_PROBLEM REQUIREMENTS_. Which lines of the records below contain the word "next"? Show each one.

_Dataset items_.
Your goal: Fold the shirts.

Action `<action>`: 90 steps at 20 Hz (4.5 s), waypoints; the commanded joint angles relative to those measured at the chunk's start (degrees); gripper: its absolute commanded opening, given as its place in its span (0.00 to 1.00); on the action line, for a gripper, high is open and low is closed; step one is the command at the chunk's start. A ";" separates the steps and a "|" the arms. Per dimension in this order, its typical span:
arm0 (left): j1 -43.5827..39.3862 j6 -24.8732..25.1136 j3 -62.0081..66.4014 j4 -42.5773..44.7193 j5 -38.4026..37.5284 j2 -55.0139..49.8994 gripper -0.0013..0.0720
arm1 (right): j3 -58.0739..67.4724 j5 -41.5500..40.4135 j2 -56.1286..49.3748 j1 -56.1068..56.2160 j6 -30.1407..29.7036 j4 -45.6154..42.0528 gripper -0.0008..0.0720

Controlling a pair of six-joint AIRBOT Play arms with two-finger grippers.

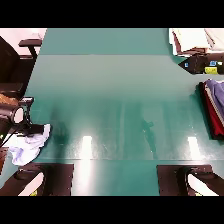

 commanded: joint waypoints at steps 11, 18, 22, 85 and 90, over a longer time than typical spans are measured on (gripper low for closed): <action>-10.32 7.15 48.33 -15.91 3.37 -0.57 0.05 | 0.98 -13.77 6.38 -1.57 0.09 0.61 0.03; -35.21 11.39 64.04 -13.33 3.72 -15.06 0.05 | 16.94 -3.02 -1.62 -7.37 0.09 0.59 0.03; -45.79 12.61 64.41 -15.04 6.16 -29.22 0.05 | 24.96 3.98 -6.64 -8.98 0.09 0.59 0.03; -13.75 18.51 73.79 -32.20 12.39 -15.78 0.05 | 15.37 9.29 -9.75 -0.09 -2.23 8.96 0.03; -13.79 18.49 73.81 -35.56 14.21 -4.55 0.05 | 29.73 11.39 -4.28 -6.16 -2.12 8.94 0.03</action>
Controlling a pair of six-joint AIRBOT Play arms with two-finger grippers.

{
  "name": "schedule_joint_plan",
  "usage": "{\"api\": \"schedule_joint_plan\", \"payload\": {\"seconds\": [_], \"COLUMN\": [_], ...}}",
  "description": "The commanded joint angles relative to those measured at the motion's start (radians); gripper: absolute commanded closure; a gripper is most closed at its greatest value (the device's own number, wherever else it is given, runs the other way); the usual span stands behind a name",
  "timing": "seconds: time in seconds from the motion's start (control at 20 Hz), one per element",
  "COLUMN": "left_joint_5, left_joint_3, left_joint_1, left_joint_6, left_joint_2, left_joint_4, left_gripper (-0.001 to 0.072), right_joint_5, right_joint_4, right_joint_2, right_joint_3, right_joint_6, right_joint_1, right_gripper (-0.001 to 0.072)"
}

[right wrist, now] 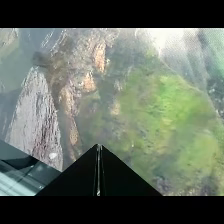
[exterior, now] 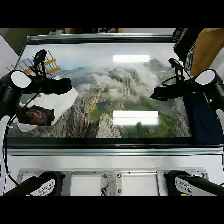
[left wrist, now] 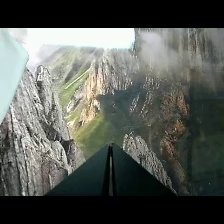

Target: Fold the clothes and pants, and hang the long-sleeved shirts on hangers.

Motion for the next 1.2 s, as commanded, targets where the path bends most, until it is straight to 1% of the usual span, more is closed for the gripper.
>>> {"api": "schedule_joint_plan", "payload": {"seconds": [0.0,0.45,0.55,0.6,0.65,0.7,0.75,0.8,0.85,0.9,0.95,1.0,1.15], "left_joint_5": [0.0,0.009,0.012,-0.009,-0.053,-0.113,-0.193,-0.271,-0.322,-0.343,-0.332,-0.29,-0.124], "left_joint_3": [0.0,0.0,0.002,0.026,0.071,0.119,0.166,0.198,0.204,0.186,0.148,0.086,-0.094], "left_joint_1": [-0.001,-0.001,0.008,0.025,0.049,0.08,0.117,0.156,0.197,0.241,0.287,0.345,0.468], "left_joint_6": [0.0,0.0,0.001,0.002,0.001,-0.003,-0.013,-0.057,-0.103,-0.137,-0.151,-0.161,-0.187], "left_joint_2": [0.001,0.001,0.002,0.004,0.004,0.004,0.004,0.005,0.009,0.018,0.032,0.05,0.084], "left_joint_4": [0.0,-0.001,0.023,0.072,0.152,0.242,0.345,0.449,0.533,0.589,0.612,0.607,0.6], "left_gripper": [0.07,0.07,0.07,0.0561,0.0128,0.0003,0.0002,0.0002,0.0002,0.0002,0.0002,0.0002,0.0002], "right_joint_5": [0.0,0.0,0.0,0.0,0.0,0.001,0.001,0.0,0.0,0.0,0.0,0.0,0.0], "right_joint_4": [0.0,0.0,0.0,0.0,0.0,0.0,0.0,0.0,0.0,0.0,0.0,0.0,0.0], "right_joint_2": [0.0,0.0,0.0,0.0,0.0,0.0,0.0,0.0,0.0,0.0,0.0,0.0,0.0], "right_joint_3": [0.0,0.0,0.0,0.0,0.0,0.0,0.0,0.0,0.0,0.0,0.0,0.0,0.0], "right_joint_6": [0.0,0.0,0.0,0.0,0.0,0.0,0.0,0.0,0.0,0.0,0.0,0.0,0.0], "right_joint_1": [0.0,0.0,0.0,0.0,0.0,0.0,0.0,0.0,0.0,0.0,0.0,0.0,0.0], "right_gripper": [0.0697,0.0698,0.0698,0.0698,0.0697,0.0697,0.0698,0.0698,0.0697,0.0697,0.0697,0.0697,0.0697]}}
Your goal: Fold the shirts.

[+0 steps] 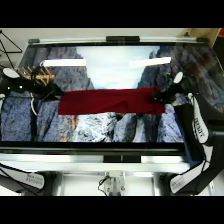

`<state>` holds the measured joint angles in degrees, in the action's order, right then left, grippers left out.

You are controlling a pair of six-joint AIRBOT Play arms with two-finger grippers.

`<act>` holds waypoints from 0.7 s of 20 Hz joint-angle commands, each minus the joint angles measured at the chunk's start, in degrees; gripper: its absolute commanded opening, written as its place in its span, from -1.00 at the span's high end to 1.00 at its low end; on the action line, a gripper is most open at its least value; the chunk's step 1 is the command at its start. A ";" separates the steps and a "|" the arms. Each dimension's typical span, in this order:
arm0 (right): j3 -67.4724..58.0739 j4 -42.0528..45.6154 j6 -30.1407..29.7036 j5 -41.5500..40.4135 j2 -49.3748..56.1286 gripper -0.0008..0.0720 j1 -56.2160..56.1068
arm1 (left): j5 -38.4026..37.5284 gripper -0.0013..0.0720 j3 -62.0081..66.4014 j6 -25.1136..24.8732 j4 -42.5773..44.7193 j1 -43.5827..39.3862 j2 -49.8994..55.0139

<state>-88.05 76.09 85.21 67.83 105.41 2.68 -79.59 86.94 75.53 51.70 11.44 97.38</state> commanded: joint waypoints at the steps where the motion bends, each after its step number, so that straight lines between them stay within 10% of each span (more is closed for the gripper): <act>1: 0.09 -4.70 1.38 1.05 2.12 -0.90 -0.04 | -1.01 -0.66 0.11 -2.01 -3.98 -1.57 -1.42; 2: 0.07 -6.21 1.33 1.75 2.29 -0.63 -0.04 | -0.46 -0.66 0.13 -2.03 -5.53 -2.05 -1.53; 4: -0.09 -7.43 1.68 4.20 2.21 0.79 -0.04 | 1.44 -0.66 0.13 -2.01 -8.28 -3.19 -1.51; 7: -2.25 -7.69 -0.42 10.67 -0.07 0.78 -0.04 | 5.88 -0.45 0.09 -1.92 -9.53 -6.19 -1.40; 9: -3.06 -7.69 -0.83 11.67 -4.68 0.78 -0.04 | 9.05 0.51 0.09 -1.92 -9.55 -10.21 -0.98; 14: -3.06 -10.25 1.79 15.26 -17.57 0.78 -0.92 | 11.82 0.87 0.07 -3.06 -10.47 -25.07 3.08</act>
<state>-90.83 67.96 85.71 79.70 93.95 2.33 -69.80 87.02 73.25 41.95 -6.24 98.50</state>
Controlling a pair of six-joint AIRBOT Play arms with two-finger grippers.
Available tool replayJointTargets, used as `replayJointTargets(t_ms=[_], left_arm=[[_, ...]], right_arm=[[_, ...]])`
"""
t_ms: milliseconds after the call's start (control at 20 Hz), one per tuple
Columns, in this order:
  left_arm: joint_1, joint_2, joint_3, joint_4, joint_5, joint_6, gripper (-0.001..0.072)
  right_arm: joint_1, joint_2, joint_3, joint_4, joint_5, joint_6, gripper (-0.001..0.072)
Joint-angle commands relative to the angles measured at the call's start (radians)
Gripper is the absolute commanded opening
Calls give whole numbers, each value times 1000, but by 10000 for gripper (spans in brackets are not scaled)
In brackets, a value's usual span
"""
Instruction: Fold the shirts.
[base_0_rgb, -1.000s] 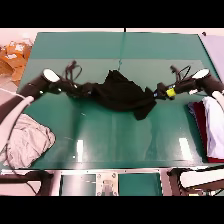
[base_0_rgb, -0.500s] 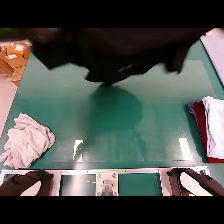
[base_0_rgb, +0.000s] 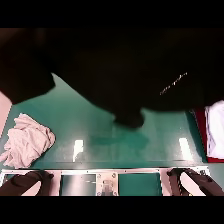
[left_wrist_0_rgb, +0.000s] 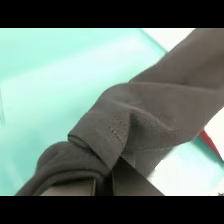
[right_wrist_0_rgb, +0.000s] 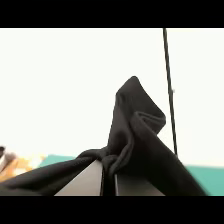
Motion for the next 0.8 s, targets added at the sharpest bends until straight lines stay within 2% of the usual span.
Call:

_RESULT OF THE EXERCISE_.
Motion for the next 1.2 s, as commanded, targets where the path bends most, until it is straight to 1% of the usual span, more is closed for the gripper.
Motion for the next 0.8 s, targets added at the sharpest bends until straight lines stay within 2% of the usual span.

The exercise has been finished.